Guns are rarely worn out through normal use. Given reasonable care and shooting only with the proper ammunition, most quality handguns will last for decades. Abuse, on the other hand, can destroy a nice gun in very little time. And sometimes the abuse can be ill-conceived modifications to a gun that could not possibly be improved. Take the case of the Smith & Wesson M&P revolvers made for the United Kingdom forces during World War II. The British service revolver cartridge was the .38/200, which is interchangeable with the .38 S&W (not the same as the .38 Spl). Tens of thousands of these fine revolvers were made and shipped to Great Britain, used by various British Army forces and put in storage after the war. Some may have never been issued. Most of them eventually came home via the war surplus route. More than a few were absolutely ruined before they were sold to American handgunners.

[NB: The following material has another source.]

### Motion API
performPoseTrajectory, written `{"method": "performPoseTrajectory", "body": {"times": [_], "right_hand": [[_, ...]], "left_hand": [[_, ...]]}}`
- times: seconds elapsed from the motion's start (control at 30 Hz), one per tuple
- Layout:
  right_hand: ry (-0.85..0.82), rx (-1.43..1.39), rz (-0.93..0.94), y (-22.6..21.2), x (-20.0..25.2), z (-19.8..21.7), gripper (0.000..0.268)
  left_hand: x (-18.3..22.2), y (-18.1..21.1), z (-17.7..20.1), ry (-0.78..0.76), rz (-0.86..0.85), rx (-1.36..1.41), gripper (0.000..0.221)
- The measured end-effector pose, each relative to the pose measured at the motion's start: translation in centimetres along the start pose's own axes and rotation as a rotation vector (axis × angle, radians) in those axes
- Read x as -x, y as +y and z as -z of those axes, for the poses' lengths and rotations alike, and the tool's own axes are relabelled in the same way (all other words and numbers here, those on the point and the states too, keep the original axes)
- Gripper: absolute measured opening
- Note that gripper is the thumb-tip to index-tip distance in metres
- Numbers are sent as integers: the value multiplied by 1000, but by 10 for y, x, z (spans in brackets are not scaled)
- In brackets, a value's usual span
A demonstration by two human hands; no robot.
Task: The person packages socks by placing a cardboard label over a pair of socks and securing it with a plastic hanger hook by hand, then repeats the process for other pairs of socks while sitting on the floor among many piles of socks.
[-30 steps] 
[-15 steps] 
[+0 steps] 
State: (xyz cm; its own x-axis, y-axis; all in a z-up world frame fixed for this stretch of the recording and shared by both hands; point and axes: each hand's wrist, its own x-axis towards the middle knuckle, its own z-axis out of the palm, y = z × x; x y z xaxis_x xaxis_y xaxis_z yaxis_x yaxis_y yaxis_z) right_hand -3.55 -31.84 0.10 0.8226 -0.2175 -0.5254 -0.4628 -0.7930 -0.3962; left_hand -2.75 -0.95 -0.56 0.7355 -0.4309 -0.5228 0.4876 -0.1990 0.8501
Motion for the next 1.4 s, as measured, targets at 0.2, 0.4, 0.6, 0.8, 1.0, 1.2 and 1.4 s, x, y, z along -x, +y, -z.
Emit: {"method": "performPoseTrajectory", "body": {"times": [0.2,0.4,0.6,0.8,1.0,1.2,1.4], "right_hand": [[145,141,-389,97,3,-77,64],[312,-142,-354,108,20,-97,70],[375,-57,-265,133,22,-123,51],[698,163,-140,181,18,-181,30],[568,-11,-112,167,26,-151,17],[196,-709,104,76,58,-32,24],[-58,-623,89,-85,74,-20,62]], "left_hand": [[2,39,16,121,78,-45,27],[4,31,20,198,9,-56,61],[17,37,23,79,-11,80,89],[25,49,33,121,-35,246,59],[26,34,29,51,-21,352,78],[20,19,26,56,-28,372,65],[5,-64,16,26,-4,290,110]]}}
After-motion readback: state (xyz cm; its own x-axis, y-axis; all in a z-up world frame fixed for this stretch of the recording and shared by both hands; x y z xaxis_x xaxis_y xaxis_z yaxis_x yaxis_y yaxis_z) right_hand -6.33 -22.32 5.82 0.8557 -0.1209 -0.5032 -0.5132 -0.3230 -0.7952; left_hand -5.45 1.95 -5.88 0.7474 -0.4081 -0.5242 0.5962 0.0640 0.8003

That’s a positive statement but lamentably a true one. S&W was able to meet the demand for these guns because they were making them when the war started. The M&P revolver was a staple of the line in 1940, and was available in several calibers, including both .38 S&W and .38 S&W Spl. The .38 S&W is a short, thick rimmed revolver cartridge designed for the company’s top break revolvers, such as the Baby Russian model in 1877. The .38 S&W Spl. is a long, lean rimmed revolver cartridge intended for the M&P revolver in 1899. Neither is a true .38 caliber. The .38 S&W uses a .3604-inch barrel and the .38 S&W Special has a .3565-inch tube, as determined by recent measurement. Therefore, the two models not only had different bore dimensions, they also had different chamber specifications.
Of the two cartridges, the longer and thinner S&W .38 Spl. was the more powerful and therefore the more popular. When those .38 S&W revolvers came back into the country, the importers realized they would sell much better as .38 Spl. They employed technicians (undeserving of the title of gunsmith) to use .38 Spl. chambering reamers to lengthen the chambers, so that a .38 Spl. would fit. It as a loose slip fit, wide enough near the rim to cause a .38 Spl. to expand and stick in place. Worse, these bastardized chambers sometimes caused even good quality ammo to split, blowing gas and brass particles all over the place. It was a stupid thing to do and can only be corrected by installing a new .38 S&W cylinder or a new S&W .38 Spl. cylinder and barrel. These ruined guns are still in circulation—I have seen them at recent gun shows.